Taste: The final cue lies in your palate. When brewed correctly, superior matcha should taste sweet, and not bitter. While inferior matcha can taste unpleasantly bitter and astringent and lie flat in the palate, superior matcha should delight your taste buds with sweet, vegetal notes. Highest grades of matcha such as our Misaki™ or Matsu™ have the complexity of the amino acid structure, producing a natural sweetness without any added sweeteners. They contain a great deal of sweet-savoury ‘umami’ — a defining characteristic of high-quality matcha. Similar to a perfectly pulled espresso, fine matcha should have a full, robust body, with a smooth mouthfeel, and a long, smooth finish that can rev on in your palate for minutes
Just as there is no shortage of bad wine and bad coffee in the world, the markets are full of poor-quality matcha. We hope that with a set of sensory cues presented above, you will be able to better evaluate the quality of matcha and make an informed purchasing decision going forward
History of Matcha
As the most consumed beverage in the world after water, tea has a long and complex history that spans multiple cultures over thousands of years. Matcha has evolved through a fascinating journey that first began in China, and continued via the spread of Zen Buddhism to Japan before it was later assimilated as the centrepiece of the Japanese tea ceremony. Now it has attained global popularity to become one of most unique and highly-prized delicacies of the 21st century.
In its infancy, matcha was in fact vastly different to what we now know. Chinese Zen (Chan) monks in the early 600’s in Tang-Dynasty China simply prepared matcha by roasting and pulverising the tea leaves, and then brewing the resulting by-product in hot water before adding a pinch of salt.
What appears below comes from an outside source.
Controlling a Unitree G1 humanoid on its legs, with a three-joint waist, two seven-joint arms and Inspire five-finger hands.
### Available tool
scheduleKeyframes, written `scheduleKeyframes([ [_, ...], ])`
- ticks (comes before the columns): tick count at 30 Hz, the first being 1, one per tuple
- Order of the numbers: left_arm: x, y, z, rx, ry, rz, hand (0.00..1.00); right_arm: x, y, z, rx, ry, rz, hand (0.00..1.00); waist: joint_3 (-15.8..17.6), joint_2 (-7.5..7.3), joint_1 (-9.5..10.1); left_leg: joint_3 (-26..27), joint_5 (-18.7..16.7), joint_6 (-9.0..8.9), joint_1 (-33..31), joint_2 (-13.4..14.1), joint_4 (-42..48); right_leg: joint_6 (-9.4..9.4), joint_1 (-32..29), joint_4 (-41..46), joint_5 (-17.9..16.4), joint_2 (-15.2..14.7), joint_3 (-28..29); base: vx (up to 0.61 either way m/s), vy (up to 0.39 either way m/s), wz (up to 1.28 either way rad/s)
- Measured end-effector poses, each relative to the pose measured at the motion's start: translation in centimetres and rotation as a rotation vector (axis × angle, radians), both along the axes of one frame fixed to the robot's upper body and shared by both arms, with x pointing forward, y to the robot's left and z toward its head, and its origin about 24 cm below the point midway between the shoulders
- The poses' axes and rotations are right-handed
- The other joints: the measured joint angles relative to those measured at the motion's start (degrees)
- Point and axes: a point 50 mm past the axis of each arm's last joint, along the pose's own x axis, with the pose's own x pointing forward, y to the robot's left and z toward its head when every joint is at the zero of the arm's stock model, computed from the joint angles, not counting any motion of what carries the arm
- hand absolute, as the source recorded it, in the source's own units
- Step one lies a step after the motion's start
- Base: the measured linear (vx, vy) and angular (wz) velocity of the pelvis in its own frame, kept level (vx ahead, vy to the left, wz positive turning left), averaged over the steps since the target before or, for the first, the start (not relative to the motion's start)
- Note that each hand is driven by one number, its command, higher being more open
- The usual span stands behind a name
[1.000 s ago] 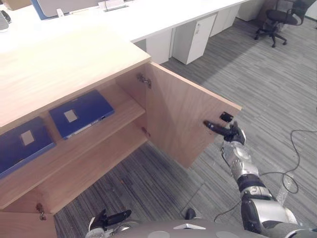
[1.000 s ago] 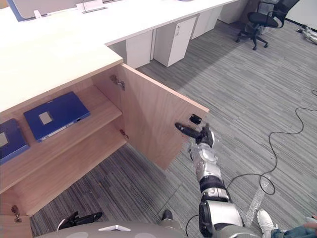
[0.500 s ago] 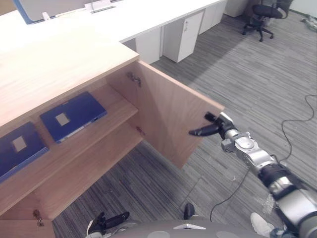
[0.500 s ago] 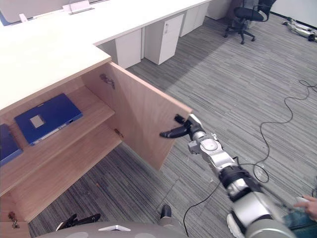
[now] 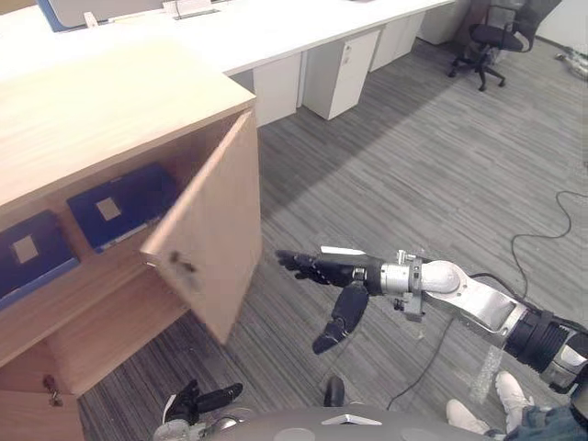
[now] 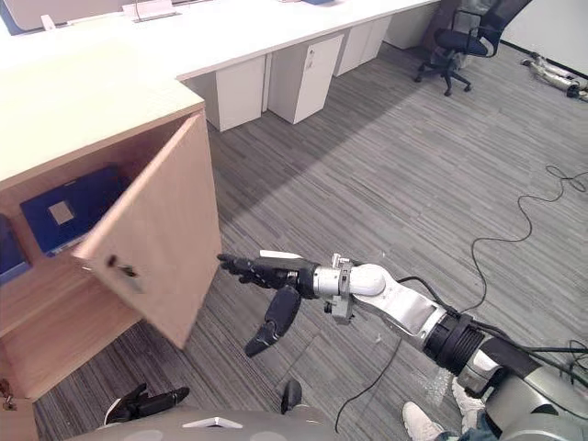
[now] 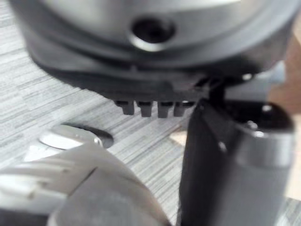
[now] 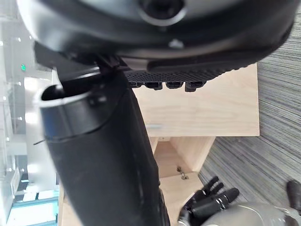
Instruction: Walk over to the cabinet, pick up the folder, carry it to the office cabinet, place the folder inside the office cabinet, then close the office cabinet door
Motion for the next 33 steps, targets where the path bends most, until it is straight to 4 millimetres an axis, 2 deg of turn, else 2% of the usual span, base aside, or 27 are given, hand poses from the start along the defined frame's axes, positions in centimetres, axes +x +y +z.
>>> scheduleKeyframes([
  [4,0.3,-0.1,0.0,0.011,0.000,-0.025,1.00,0.2,0.8,-1.7,0.125,0.053,-0.141,1.00,-0.1,-0.12,0.62,0.1,0.0,-0.02,0.2,-0.2,0.0,0.00,0.0,0.1,0.0,-0.2,0.1,0.01,0.013,-0.01],
  [7,0.4,-0.4,0.0,0.009,-0.001,-0.019,1.00,-0.6,1.5,-4.7,0.212,0.164,-0.289,1.00,-0.1,0.07,1.02,-0.1,0.1,0.07,0.3,-0.7,0.0,0.00,0.2,0.1,0.0,-0.7,-0.2,0.02,0.035,0.07],
  [9,0.3,-0.9,-0.2,0.001,0.003,-0.011,1.00,-2.1,2.1,-8.4,0.200,0.267,-0.416,1.00,0.0,0.62,1.05,-0.7,0.1,0.13,1.2,-1.1,-0.1,-0.04,1.3,0.2,-0.1,-1.1,-0.6,0.01,0.048,0.14],
  [10,0.2,-1.1,-0.2,-0.005,0.007,-0.011,1.00,-2.6,2.1,-9.5,0.179,0.288,-0.455,1.00,-0.1,0.80,1.03,-0.9,0.2,0.15,1.2,-1.2,-0.1,0.08,1.3,0.4,-0.3,-1.4,-0.7,-0.01,0.061,0.16],
  [12,-0.1,-1.4,-0.4,-0.010,0.020,-0.006,1.00,-4.1,1.7,-14.7,0.083,0.448,-0.695,1.00,0.1,1.47,0.80,-1.8,0.4,0.58,1.8,-2.2,-0.1,0.42,1.6,2.1,-1.2,-2.6,-1.4,-0.03,0.055,0.20],
  [13,-0.1,-1.4,-0.4,-0.009,0.020,-0.004,1.00,-4.7,1.3,-16.2,0.055,0.506,-0.796,1.00,0.2,1.69,0.87,-2.0,0.5,0.71,2.1,-2.5,-0.1,0.92,1.8,2.9,-1.7,-3.1,-1.6,-0.05,0.048,0.37],
  [15,0.0,-1.8,-0.5,0.003,0.025,-0.008,1.00,-8.4,-1.3,-20.6,-0.056,0.745,-1.219,1.00,0.4,2.69,0.90,-5.3,0.9,1.39,2.7,-4.5,-0.1,2.01,2.2,7.9,-4.8,-6.1,-3.7,-0.05,0.053,0.70],
  [16,0.0,-1.9,-0.5,0.010,0.027,-0.016,1.00,-9.7,-2.1,-21.4,-0.089,0.800,-1.312,1.00,0.5,2.78,0.84,-6.7,1.1,1.68,2.7,-5.2,-0.2,2.48,2.1,10.0,-5.9,-7.1,-3.8,-0.04,0.065,1.10],
  [17,0.3,-1.9,-0.4,0.024,0.028,-0.037,1.00,-12.2,-3.4,-22.5,-0.125,0.889,-1.485,1.00,0.8,3.05,0.57,-10.0,1.5,2.32,2.6,-6.6,-0.2,2.36,1.6,14.3,-7.5,-8.6,-1.4,-0.03,0.096,1.13],
  [18,0.3,-1.9,-0.4,0.039,0.031,-0.048,1.00,-12.0,-4.6,-22.3,-0.094,0.874,-1.606,1.00,1.1,3.18,0.31,-12.4,1.9,2.68,1.9,-7.7,0.1,1.67,0.1,18.0,-8.3,-9.3,2.6,-0.04,0.113,1.46],
  [19,0.4,-1.7,-0.4,0.056,0.037,-0.061,1.00,-12.7,-5.3,-22.5,-0.043,0.922,-1.743,1.00,1.0,2.98,-0.77,-15.7,2.4,2.51,0.6,-8.6,0.4,1.50,-1.3,21.7,-9.7,-9.8,8.1,-0.03,0.021,1.79],
  [20,0.5,-1.2,-0.3,0.084,0.044,-0.070,1.00,-13.5,-5.9,-22.7,-0.006,0.965,-1.874,1.00,0.7,1.59,-1.77,-20.4,3.0,2.59,-1.0,-10.2,0.3,2.07,-1.7,23.9,-12.9,-10.0,15.4,-0.01,-0.079,1.90],
  [21,0.6,-0.9,-0.2,0.099,0.043,-0.077,1.00,-14.1,-5.9,-22.9,-0.008,0.994,-1.917,1.00,0.7,0.78,-1.93,-22.8,3.4,2.55,-1.6,-11.2,0.2,3.08,-1.0,23.9,-13.5,-10.4,17.2,0.02,-0.293,2.33],
  [22,0.5,-0.4,-0.1,0.121,0.051,-0.068,1.00,-15.8,-5.8,-23.3,-0.027,1.067,-2.021,1.00,0.6,-0.86,-1.24,-28.3,4.5,1.60,-3.6,-12.7,-0.1,7.41,1.9,21.1,-16.4,-12.4,14.8,0.02,-0.233,1.58],
  [23,0.5,-0.4,-0.1,0.120,0.051,-0.061,1.00,-16.0,-5.8,-23.4,-0.031,1.072,-2.030,1.00,0.5,-0.96,-1.13,-29.0,4.7,1.36,-4.0,-12.7,-0.1,7.47,2.4,20.6,-16.8,-12.6,13.8,0.00,-0.311,1.64],
  [24,0.6,-0.4,-0.1,0.114,0.043,-0.027,1.00,-16.4,-5.8,-23.4,-0.045,1.087,-2.052,1.00,0.3,-1.49,-0.79,-31.7,5.4,0.33,-5.5,-12.6,0.0,8.15,4.1,17.8,-18.8,-12.9,9.2,-0.07,-0.274,1.20],
  [25,0.5,-0.7,-0.2,0.106,0.046,0.005,1.00,-16.7,-6.1,-23.4,-0.061,1.088,-2.067,1.00,0.6,-0.41,-0.69,-34.8,6.4,-1.36,-7.4,-11.8,0.0,8.46,5.1,15.8,-20.0,-11.9,4.9,-0.09,-0.310,1.27],
  [29,-1.0,-1.1,-0.5,0.064,0.060,0.147,1.00,-17.3,-6.8,-23.5,-0.114,1.087,-2.065,1.00,0.6,0.87,-0.43,-38.2,8.0,-3.34,-7.8,-9.0,-2.2,7.27,6.5,15.5,-20.7,-9.5,0.4,-0.04,-0.142,0.59],
  [33,-1.4,-0.9,-0.5,0.055,0.056,0.201,1.00,-16.5,-6.3,-23.4,-0.182,1.026,-1.958,1.00,0.5,0.65,-0.17,-39.2,8.6,-4.13,-8.0,-7.6,-3.1,6.82,7.7,13.6,-20.0,-8.0,-1.4,0.02,-0.032,0.14],
])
Song-Dynasty China saw the development of matcha being prepared from steam-dried leaves, then whipped up with hot water in a large bowl. This process soon became a key part of Zen Buddhist monks’ daily ritual as they realised the meditational benefits of matcha, which provided them with sustained energy and a level of mental acuity that they had never experienced previously.
This ritual of preparing and consuming the powdered tea was eventually brought to Japan in 1191 by an influential Japanese Zen Buddhist monk, Eisai Myoan. Eisai wrote the first treatise on tea, Kissa Youjyouki, which famously described matcha as a precious medicine, the ‘elixir of the immortals’, encouraging the Japanese to take on this tea-drinking habit for its health benefits.
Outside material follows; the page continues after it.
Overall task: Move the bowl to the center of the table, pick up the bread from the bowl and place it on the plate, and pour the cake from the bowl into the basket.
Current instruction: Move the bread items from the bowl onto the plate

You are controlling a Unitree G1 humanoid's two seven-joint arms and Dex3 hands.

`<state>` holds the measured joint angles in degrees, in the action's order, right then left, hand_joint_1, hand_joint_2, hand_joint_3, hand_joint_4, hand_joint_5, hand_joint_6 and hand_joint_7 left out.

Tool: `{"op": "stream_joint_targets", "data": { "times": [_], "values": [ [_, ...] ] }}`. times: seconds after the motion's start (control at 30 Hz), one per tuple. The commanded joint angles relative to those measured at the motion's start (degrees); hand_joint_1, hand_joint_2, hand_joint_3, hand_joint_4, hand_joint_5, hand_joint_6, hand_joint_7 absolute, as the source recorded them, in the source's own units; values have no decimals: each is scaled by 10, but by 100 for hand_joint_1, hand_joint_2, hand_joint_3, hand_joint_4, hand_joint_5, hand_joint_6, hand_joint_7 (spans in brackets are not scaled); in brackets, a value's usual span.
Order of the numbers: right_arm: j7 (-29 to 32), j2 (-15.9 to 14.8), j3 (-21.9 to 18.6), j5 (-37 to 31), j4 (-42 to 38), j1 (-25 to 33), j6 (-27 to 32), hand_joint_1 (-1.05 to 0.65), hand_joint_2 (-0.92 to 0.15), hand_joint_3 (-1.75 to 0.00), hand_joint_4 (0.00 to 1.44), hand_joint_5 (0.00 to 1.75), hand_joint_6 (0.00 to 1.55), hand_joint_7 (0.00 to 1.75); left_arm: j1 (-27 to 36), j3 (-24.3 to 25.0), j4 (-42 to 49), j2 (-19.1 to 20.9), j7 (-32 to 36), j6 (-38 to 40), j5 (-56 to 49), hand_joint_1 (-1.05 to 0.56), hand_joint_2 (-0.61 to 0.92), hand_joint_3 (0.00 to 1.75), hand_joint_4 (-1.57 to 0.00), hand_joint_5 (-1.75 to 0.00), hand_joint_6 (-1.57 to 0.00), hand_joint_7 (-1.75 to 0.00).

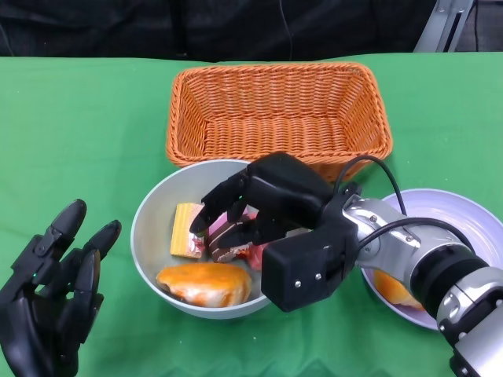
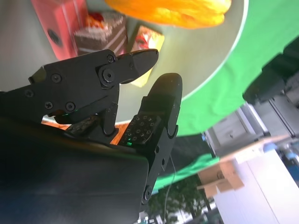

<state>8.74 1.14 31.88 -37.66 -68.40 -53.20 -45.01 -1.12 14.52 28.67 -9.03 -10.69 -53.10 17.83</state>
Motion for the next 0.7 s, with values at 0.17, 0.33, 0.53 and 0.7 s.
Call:
{"op": "stream_joint_targets", "data": {
  "times": [0.17, 0.33, 0.53, 0.7],
  "values": [
    [-149, -8, -16, 45, 27, -13, 32, -56, -85, 0, 68, 25, 70, 0, 4, 4, 4, 11, -1, -12, -4, -50, 92, 30, -97, 0, -84, 0],
    [-233, -15, -26, 68, 27, -27, 26, -65, -83, 0, 66, 9, 59, 0, 3, 6, 6, 11, 3, -16, -9, -50, 92, 31, -97, -1, -84, 0],
    [-301, -13, -45, 97, 25, -36, 45, -72, -81, 0, 64, 5, 56, 0, 5, 6, 5, 10, 1, -18, -4, -50, 92, 31, -97, 0, -83, 0],
    [-335, -15, -53, 111, 24, -42, 55, -73, -80, 0, 67, 5, 55, 0, 5, 8, 5, 6, 5, -19, -2, -50, 92, 32, -97, 0, -83, 0]
  ]
}}
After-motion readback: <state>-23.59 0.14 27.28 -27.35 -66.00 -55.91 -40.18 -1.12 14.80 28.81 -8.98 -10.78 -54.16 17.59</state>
Viewed more as a medicine than a delicacy, matcha in the early days was marked by its bitter flavour profile. It was not until much later, during the 15th-16th centuries that Japanese tea growers discovered by accident that shading the tea plants 20-30 days before harvest created a mellow, umami-sweet taste in the tea leaves. With time, the technique of cultivating matcha was further refined, and by the beginning of the 19th century, skilled tea farmers were able to produce matcha with a smooth and mellow flavour profile similar to that of the high-quality matcha of today.
Matcha used to be one of Japan’s best-kept secrets. However, the popularity of matcha has never been more widespread than it is today. Had the tea not been so well received by Zen Buddhism in Japan hundreds of years ago, we might not be able to savour the delicious ceremonial delicacy we call matcha in our modern world today.